May 29, 202610 min read

The cold-application surface is no longer a market of independent decisions. It is a single decision, repeated.

Stanford published the largest empirical study of AI hiring algorithms ever conducted this week. Four million job applications, 3.4 million applicants, 156 employers, 1,700 job postings, eleven industry sectors. All screened by a single vendor. The paper is titled Algorithmic Monocultures in Hiring and it will be presented at the ACM Conference on Fairness, Accountability, and Transparency next month.

The study has two findings. The first is what the coverage has focused on, and it is real and consequential: the screening system the researchers studied showed racial bias significant enough to flag under the EEOC's four-fifths rule. Twenty-six percent of Black applicants and fifteen percent of Asian applicants applied to positions where the algorithm discriminated against their racial group. That finding stands on its own and is not what this piece is about. It is being covered well elsewhere, and the legal, regulatory, and ethical implications of it deserve their own attention from people whose work is in those frames.

This piece is about the second finding. The one that is less likely to make headlines and more likely to change how anyone running a serious career move ought to think about the search they are running.


Ninety percent of U.S. employers now use AI screening tools to sort and rank job applicants. Most of them rely on the same few third-party vendors. The Stanford researchers studied one such vendor across 156 employers, and found something that the candidate-side conversation has not really begun to absorb.

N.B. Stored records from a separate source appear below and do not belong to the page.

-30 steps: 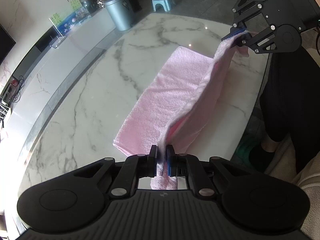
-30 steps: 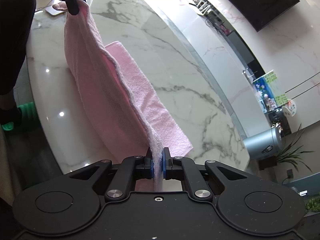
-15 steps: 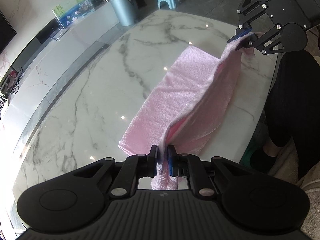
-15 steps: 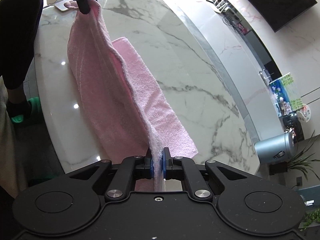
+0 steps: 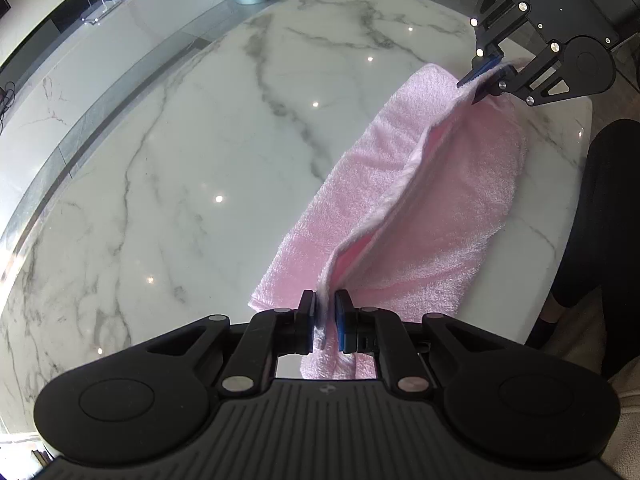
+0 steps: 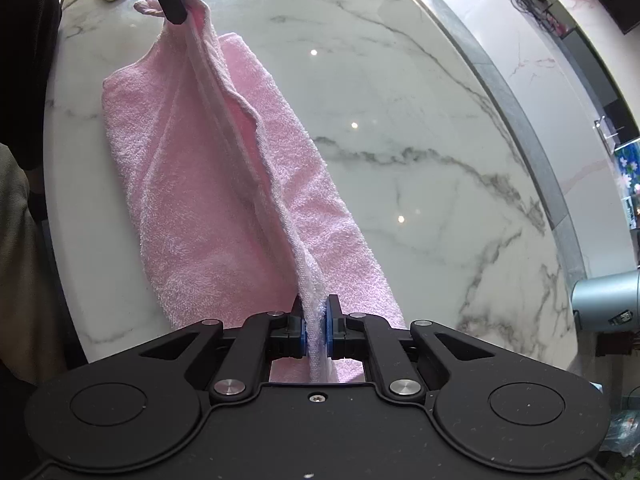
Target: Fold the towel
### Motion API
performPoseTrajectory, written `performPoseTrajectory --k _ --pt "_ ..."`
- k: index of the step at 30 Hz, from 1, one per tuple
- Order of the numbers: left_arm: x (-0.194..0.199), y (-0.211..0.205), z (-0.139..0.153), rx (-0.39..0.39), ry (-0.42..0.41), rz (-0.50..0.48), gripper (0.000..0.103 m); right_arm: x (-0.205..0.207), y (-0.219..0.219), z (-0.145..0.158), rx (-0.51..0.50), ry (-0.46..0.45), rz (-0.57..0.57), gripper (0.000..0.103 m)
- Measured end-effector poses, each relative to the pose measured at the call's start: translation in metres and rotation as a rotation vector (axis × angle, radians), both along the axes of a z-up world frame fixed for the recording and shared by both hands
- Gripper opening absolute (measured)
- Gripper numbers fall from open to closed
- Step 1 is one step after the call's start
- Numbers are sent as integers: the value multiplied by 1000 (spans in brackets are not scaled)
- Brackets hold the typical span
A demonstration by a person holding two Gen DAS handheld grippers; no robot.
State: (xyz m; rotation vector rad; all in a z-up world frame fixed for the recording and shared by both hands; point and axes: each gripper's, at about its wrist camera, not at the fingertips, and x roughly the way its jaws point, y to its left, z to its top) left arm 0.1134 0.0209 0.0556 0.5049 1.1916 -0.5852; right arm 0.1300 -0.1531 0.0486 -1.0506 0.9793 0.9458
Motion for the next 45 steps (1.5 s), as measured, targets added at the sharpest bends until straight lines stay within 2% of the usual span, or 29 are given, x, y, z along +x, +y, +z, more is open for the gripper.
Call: performPoseTrajectory --k 5,7,10,12,17,22,24,27,30,31,32,35,36,39,45 --pt "15 7 -17 -16 9 27 11 17 6 -21 -10 17 -1 7" --pt "19 9 -21 -22 7 35 13 21 6 -24 -14 18 -1 8" --pt "23 12 -23 -24 -2 51 24 27 6 -26 -9 12 -17 16" --pt "24 14 -22 -27 -8 76 32 28 5 -25 -6 -8 -27 29" --pt "16 19 -13 -25 -28 110 35 26 -4 -17 -4 -60 -66 38" --pt "0 22 11 -35 -72 151 42 19 -19 5 31 -121 -151 47" --pt "-9 22 26 -48 -102 167 43 13 -27 20 63 -140 -189 56" --pt "-23 21 48 -70 -148 193 51 3 -37 49 133 -166 -249 65" --pt "-39 21 68 -104 -199 232 61 -3 -38 75 198 -186 -298 69" --pt "-44 20 74 -115 -213 246 67 -6 -36 84 222 -189 -313 70" --pt "-49 19 80 -127 -227 259 69 -12 -36 94 253 -190 -331 76" --pt "-62 15 90 -159 -266 309 69 -26 -39 113 351 -182 -381 82" --pt "-65 13 92 -168 -278 330 69 -31 -41 118 385 -178 -398 88" --pt "-76 10 92 -206 -311 398 76 -46 -44 122 469 -170 -447 90" --pt "-98 2 66 -265 -356 516 77 -84 -53 91 611 -213 -608 90"
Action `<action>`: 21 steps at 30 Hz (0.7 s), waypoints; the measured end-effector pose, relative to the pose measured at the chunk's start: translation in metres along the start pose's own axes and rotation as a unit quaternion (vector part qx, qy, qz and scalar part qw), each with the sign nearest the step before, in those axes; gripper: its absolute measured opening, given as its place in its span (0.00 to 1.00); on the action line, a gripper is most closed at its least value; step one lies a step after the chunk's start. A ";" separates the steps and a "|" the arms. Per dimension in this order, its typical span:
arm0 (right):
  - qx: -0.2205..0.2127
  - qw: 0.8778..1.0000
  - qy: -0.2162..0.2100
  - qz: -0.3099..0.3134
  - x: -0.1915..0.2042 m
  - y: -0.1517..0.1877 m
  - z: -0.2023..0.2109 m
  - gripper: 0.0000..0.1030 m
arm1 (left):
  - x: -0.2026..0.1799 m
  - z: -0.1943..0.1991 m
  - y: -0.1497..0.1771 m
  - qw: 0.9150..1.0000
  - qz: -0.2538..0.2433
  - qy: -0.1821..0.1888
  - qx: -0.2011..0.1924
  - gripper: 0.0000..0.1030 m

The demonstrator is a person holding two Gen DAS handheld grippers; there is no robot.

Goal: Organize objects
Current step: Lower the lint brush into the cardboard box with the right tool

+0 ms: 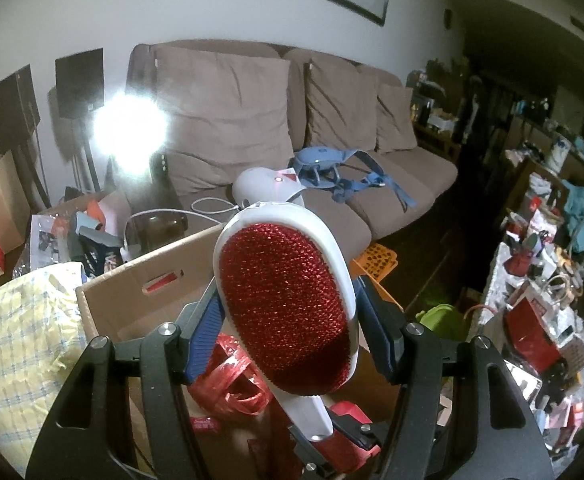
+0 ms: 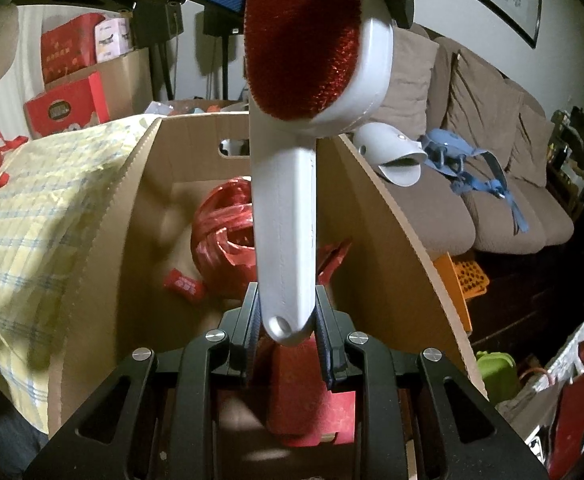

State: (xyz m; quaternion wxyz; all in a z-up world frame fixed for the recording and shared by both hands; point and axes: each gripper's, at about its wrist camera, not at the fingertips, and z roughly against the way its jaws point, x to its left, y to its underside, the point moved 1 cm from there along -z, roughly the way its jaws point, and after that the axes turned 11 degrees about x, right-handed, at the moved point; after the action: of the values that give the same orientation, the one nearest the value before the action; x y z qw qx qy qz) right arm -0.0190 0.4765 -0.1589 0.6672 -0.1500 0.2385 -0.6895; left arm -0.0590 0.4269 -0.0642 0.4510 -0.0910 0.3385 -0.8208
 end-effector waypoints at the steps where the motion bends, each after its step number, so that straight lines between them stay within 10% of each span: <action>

A single vendor's algorithm, deployed across many employers, produces correlated outcomes across those employers. A candidate rejected by one company is more likely than chance would predict to be rejected by every other company using the same vendor. The researchers call this systemic rejection. It is not a metaphor. It is a measured statistical pattern in the dataset they studied.

In the case of the vendor the researchers examined, candidate assessment scores are stored and reused for up to 330 days, following the same applicant across applications they did not know were connected. The applicant believes they are submitting twenty-five independent applications. The vendor sees one candidate, one score, twenty-five lookups.

The math the researchers ran on this is the part worth sitting with. Among applicants who applied to ten positions screened by this vendor, four percent were rejected by every single one, a rate statistically higher than what chance would predict if each employer were making independent decisions. The researchers calculated that to be reasonably certain of producing even one recommendation to advance, an applicant would need to apply to at least twenty-five different roles. Twenty-five applications. One recommendation. Maybe.

That is the structural shape of the cold-application surface in 2026. Not "the market is competitive." Not "rejection is part of the process." Something more specific: a single algorithmic decision, replicated across employers who think they are running independent processes, returning the same answer about the same candidate across applications the candidate cannot tell are connected.


There is a particular instinct that takes hold when a job search stalls. Applications are not converting. Phone screens are not converting to onsites. The instinct is to send more. More applications, more recruiters contacted, more time at the surface that is producing the rejection.

The instinct is wrong. It was wrong before the Stanford research was published, and the wrongness is now empirically grounded.

A market of independent decisions responds to volume. If each application were a separate decision by a separate decision-maker reading a separate set of signals, then sending twenty more applications would mean twenty more independent chances. The probability calculus would favor volume. The frustrating outcome (three offers from five hundred applications) would still be evidence that the next five hundred applications might produce three more offers, and the search-as-numbers-game frame would hold.

A market of correlated decisions does not respond to volume the same way. If twenty applications go through the same screening algorithm, the algorithm produces twenty correlated outputs about the same candidate. Sending twenty more applications, still through the same screening surface, produces twenty more correlated outputs. The candidate is not running twenty independent attempts. The candidate is running the same attempt twenty times, against a system that has already seen them, decided what to make of them, and stored the decision for the next three hundred and thirty days.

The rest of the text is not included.